[llvm] r225074 - [SROA] Teach SROA to be more aggressive in splitting now that we have

Thu Jan 1 19:55:55 PST 2015

Author: chandlerc
Date: Thu Jan  1 21:55:54 2015
New Revision: 225074

URL: http://llvm.org/viewvc/llvm-project?rev=225074&view=rev
Log:
[SROA] Teach SROA to be more aggressive in splitting now that we have
a pre-splitting pass over loads and stores.

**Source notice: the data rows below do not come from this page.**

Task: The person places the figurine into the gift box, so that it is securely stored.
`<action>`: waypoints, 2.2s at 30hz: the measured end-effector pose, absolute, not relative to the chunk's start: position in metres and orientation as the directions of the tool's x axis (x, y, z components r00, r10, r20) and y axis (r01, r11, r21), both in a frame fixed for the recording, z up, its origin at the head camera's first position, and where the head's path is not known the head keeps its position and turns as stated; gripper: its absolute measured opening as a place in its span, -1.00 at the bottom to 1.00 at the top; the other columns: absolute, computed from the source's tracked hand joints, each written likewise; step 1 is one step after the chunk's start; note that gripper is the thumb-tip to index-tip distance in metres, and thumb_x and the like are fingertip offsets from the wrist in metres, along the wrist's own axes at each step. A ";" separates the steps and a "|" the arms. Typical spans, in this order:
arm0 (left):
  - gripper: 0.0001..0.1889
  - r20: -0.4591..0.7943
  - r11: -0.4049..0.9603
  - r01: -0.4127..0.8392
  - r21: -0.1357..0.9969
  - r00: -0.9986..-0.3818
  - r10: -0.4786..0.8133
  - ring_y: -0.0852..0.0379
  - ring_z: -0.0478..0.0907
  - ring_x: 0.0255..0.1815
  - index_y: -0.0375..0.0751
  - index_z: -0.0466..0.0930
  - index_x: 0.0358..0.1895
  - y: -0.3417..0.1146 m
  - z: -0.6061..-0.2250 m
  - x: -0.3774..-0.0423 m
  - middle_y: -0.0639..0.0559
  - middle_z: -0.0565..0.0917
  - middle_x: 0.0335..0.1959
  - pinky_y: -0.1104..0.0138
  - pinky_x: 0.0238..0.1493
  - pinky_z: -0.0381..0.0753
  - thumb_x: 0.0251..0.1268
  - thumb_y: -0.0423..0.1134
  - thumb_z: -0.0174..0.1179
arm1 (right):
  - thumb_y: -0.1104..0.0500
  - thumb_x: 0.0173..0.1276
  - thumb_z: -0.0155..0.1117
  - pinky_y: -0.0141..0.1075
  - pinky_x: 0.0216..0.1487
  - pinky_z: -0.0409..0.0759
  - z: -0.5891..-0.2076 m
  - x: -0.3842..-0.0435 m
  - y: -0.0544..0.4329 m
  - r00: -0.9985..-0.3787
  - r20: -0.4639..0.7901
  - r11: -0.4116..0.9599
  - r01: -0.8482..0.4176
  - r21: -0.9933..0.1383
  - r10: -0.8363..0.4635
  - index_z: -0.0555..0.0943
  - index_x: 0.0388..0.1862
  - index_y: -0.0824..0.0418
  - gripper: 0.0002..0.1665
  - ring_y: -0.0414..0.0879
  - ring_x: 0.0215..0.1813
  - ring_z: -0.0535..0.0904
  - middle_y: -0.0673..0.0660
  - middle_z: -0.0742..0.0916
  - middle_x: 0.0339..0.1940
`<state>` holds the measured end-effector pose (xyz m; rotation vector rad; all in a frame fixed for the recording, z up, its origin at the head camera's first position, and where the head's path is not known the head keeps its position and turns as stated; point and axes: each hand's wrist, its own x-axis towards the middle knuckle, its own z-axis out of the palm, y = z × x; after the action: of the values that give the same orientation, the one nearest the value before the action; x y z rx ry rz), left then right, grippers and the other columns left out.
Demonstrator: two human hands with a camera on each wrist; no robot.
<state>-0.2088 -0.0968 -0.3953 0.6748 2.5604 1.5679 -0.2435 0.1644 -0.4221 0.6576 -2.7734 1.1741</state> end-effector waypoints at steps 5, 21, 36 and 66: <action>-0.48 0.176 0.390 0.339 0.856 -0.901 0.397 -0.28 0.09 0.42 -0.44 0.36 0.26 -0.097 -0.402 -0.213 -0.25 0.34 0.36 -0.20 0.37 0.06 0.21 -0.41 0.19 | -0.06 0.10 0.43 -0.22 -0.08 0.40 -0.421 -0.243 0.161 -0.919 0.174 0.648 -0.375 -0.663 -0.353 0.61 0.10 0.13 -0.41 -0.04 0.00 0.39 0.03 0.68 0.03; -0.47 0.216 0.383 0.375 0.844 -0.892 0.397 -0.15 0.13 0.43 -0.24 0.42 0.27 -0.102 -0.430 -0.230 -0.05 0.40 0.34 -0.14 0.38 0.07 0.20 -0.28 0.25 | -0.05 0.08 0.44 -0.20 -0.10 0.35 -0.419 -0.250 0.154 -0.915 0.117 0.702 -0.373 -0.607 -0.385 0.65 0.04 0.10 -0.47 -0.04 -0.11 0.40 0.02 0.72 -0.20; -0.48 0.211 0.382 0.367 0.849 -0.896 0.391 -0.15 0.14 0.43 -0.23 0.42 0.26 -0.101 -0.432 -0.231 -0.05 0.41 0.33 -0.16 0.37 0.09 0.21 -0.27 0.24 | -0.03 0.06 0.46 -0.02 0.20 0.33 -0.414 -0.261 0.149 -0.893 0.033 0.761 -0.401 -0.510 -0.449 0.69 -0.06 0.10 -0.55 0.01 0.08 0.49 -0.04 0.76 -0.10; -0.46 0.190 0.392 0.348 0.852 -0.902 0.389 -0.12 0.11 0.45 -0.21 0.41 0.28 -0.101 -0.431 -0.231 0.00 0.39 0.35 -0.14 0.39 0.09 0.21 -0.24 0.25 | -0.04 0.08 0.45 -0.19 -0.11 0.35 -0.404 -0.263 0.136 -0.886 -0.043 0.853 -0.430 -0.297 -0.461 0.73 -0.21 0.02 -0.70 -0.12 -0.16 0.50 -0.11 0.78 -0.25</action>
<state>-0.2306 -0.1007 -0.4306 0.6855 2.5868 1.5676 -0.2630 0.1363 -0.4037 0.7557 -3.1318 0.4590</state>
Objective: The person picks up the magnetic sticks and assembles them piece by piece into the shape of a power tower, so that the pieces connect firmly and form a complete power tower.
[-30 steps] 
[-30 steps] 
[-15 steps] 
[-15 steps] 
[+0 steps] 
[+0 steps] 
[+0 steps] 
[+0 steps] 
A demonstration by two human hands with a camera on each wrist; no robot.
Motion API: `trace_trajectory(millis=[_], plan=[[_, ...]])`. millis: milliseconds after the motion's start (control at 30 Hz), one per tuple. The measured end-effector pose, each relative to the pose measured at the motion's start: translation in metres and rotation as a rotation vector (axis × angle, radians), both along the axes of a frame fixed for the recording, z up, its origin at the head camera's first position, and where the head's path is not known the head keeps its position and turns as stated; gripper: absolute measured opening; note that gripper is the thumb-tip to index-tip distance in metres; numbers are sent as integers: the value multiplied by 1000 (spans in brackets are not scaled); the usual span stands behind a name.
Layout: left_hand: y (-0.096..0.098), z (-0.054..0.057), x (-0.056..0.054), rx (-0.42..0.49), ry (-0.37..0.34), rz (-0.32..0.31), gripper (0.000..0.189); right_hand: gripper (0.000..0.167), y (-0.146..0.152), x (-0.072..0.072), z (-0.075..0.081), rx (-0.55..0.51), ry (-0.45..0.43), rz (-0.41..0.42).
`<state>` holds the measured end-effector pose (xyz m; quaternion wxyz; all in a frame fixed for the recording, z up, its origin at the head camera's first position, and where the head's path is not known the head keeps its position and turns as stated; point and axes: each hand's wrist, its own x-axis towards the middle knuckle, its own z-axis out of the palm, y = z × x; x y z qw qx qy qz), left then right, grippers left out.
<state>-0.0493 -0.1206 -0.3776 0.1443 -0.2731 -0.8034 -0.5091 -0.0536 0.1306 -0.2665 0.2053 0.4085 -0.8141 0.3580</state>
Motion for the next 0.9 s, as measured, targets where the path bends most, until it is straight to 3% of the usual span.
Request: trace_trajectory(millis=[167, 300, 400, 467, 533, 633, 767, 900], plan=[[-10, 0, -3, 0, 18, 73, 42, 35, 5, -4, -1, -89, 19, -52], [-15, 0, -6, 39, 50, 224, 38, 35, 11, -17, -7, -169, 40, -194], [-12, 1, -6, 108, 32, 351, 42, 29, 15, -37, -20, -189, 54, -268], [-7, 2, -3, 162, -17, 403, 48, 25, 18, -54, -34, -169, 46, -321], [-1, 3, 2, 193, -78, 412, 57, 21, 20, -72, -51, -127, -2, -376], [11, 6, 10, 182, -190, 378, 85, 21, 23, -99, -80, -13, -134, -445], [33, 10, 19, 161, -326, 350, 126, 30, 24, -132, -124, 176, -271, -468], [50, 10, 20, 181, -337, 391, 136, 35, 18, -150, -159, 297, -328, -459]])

Historically, splitting could cause enough problems that I hamstrung the
entire process with a requirement that splittable integer loads and
stores must cover the entire alloca. All smaller loads and stores were
unsplittable to prevent chaos from ensuing. With the new pre-splitting
logic that does load/store pair splitting I introduced in r225061, we
can now very nicely handle arbitrarily splittable loads and stores. In
order to fully benefit from these smarts, we need to mark all of the
integer loads and stores as splittable.

However, we don't actually want to rewrite partitions with all integer
loads and stores marked as splittable. This will fail to extract scalar
integers from aggregates, which is kind of the point of SROA. =] In
order to resolve this, what we really want to do is only do
pre-splitting on the alloca slices with integer loads and stores fully
splittable. This allows us to uncover all non-integer uses of the alloca
that would benefit from a split in an integer load or store (and where
introducing the split is safe because it is just memory transfer from
a load to a store). Once done, we make all the non-whole-alloca integer
loads and stores unsplittable just as they have historically been,
repartition and rewrite.

The result is that when there are integer loads and stores anywhere
within an alloca (such as from a memcpy of a sub-object of a larger
object), we can split them up if there are non-integer components to the
aggregate hiding beneath. I've added the challenging test cases to
demonstrate how this is able to promote to scalars even a case where we
have even *partially* overlapping loads and stores.

This restores the single-store behavior for small arrays of i8s which is
really nice. I've restored both the little endian testing and big endian
testing for these exactly as they were prior to r225061. It also forced
me to be more aggressive in an alignment test to actually defeat SROA.
=] Without the added volatiles there, we actually split up the weird i16
loads and produce nice double allocas with better alignment.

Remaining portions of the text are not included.